The line holding "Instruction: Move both" and every line after it through the end of the entries below: retype these exactly and nothing more.

Stored data entries
──────────

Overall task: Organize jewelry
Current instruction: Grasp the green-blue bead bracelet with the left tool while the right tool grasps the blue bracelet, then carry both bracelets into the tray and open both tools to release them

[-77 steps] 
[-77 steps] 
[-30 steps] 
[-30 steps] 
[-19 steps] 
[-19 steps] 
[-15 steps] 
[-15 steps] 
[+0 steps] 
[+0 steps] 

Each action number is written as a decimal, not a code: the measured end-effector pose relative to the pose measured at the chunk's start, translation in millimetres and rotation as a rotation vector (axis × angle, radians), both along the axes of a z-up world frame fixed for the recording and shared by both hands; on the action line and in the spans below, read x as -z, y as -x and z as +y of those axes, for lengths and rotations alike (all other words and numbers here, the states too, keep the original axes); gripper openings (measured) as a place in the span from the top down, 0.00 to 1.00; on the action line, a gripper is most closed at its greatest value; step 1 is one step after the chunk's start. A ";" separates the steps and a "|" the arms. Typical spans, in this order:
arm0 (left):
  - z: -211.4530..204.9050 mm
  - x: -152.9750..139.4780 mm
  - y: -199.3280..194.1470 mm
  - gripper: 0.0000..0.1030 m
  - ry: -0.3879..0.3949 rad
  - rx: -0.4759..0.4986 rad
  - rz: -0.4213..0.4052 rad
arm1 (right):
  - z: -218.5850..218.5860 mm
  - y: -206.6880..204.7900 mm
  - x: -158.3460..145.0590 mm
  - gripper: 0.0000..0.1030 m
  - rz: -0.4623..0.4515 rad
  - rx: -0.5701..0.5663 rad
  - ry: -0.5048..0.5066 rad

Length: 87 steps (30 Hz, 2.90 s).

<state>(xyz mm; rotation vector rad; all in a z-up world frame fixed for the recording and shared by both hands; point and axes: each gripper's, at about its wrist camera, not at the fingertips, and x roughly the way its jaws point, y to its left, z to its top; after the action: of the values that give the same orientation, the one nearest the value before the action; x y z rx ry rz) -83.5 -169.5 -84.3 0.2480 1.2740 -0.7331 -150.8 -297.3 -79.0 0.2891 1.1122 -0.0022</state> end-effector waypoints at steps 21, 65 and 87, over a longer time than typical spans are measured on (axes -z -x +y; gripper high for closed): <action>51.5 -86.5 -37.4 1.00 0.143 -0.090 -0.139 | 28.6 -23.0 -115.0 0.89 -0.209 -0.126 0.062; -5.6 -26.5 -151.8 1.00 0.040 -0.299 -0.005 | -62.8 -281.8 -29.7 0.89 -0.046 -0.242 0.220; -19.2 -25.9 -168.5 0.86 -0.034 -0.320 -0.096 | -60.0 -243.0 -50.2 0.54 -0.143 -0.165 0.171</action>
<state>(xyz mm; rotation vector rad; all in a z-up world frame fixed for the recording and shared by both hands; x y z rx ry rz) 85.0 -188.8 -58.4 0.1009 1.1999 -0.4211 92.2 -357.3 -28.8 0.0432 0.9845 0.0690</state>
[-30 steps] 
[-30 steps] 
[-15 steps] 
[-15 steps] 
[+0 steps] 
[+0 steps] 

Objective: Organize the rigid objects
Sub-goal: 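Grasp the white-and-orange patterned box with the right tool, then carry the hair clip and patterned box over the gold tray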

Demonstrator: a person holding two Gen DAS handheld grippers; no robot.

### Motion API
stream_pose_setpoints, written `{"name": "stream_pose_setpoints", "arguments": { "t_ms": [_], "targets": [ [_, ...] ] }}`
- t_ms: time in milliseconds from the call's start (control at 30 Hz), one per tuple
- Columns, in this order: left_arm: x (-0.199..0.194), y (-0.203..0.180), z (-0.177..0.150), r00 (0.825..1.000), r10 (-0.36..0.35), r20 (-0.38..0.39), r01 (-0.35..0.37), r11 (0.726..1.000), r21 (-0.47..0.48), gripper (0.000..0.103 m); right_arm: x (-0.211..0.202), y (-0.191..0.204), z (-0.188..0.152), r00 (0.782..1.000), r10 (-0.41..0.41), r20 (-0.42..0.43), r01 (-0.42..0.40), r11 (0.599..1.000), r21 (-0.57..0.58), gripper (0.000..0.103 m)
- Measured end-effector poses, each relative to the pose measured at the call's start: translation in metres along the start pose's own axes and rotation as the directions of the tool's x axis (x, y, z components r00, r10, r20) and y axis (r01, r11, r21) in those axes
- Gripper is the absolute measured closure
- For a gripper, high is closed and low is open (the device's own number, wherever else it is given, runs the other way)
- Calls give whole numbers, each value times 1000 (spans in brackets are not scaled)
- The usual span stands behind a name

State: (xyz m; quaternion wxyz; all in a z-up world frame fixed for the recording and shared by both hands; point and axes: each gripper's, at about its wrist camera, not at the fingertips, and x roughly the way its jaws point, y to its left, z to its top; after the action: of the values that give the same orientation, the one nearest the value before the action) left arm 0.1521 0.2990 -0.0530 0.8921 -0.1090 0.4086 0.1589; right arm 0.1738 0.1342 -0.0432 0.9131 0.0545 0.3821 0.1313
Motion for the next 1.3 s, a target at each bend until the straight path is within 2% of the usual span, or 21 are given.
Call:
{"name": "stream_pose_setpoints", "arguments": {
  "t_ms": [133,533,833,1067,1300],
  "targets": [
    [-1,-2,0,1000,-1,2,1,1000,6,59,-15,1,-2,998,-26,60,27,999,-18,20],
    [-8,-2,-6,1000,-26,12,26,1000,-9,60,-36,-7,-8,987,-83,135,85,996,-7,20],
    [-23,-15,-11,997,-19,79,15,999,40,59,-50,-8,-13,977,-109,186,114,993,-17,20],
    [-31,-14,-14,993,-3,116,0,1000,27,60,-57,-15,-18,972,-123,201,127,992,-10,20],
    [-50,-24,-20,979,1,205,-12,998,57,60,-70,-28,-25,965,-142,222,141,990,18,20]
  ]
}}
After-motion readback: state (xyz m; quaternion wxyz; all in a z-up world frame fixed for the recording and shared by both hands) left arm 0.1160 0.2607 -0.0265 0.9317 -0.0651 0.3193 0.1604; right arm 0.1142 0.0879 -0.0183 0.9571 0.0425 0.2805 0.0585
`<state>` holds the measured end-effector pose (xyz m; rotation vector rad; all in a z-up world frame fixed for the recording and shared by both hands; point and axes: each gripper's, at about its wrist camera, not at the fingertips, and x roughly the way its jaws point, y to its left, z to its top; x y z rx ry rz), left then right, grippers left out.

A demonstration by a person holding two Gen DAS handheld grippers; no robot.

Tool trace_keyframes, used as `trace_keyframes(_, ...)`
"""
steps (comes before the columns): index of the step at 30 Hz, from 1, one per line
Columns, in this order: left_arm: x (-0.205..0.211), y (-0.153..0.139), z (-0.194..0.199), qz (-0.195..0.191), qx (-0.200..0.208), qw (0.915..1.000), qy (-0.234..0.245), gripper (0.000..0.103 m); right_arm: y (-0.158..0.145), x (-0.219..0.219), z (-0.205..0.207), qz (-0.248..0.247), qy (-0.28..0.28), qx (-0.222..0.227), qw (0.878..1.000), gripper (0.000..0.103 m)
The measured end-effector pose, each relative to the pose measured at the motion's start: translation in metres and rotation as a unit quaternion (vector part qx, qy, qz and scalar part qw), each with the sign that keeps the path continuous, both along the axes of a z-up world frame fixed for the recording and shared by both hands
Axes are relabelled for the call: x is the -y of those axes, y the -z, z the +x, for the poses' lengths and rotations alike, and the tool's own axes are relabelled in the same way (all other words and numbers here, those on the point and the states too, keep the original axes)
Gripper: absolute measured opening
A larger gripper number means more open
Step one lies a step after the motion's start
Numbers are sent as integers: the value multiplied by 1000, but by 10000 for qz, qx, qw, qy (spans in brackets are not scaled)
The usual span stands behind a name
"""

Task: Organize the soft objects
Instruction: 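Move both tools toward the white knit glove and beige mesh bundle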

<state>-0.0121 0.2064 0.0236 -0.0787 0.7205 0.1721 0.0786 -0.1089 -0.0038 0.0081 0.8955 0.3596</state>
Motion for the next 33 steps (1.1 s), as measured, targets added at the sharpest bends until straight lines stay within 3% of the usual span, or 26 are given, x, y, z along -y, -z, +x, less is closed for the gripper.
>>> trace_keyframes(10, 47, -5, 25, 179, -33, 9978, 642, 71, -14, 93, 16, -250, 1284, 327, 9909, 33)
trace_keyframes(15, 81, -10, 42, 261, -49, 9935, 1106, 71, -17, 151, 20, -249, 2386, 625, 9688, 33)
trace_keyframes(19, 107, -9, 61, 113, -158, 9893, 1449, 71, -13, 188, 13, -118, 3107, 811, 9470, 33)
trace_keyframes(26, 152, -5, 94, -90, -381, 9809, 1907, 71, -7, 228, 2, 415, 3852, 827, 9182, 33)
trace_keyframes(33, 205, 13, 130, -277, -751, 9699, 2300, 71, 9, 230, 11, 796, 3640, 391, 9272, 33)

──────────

# ANSWER SPACE
Instruction: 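Move both tools toward the white knit glove and beige mesh bundle
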
<state>-0.0121 0.2064 0.0236 -0.0787 0.7205 0.1721 0.0786 -0.1089 -0.0038 0.0081 0.8955 0.3596</state>
Motion for the next 33 steps (1.1 s), as measured, targets added at the sharpest bends until straight lines stay within 3% of the usual span, or 26 are given, x, y, z along -y, -z, +x, less is closed for the gripper.
>>> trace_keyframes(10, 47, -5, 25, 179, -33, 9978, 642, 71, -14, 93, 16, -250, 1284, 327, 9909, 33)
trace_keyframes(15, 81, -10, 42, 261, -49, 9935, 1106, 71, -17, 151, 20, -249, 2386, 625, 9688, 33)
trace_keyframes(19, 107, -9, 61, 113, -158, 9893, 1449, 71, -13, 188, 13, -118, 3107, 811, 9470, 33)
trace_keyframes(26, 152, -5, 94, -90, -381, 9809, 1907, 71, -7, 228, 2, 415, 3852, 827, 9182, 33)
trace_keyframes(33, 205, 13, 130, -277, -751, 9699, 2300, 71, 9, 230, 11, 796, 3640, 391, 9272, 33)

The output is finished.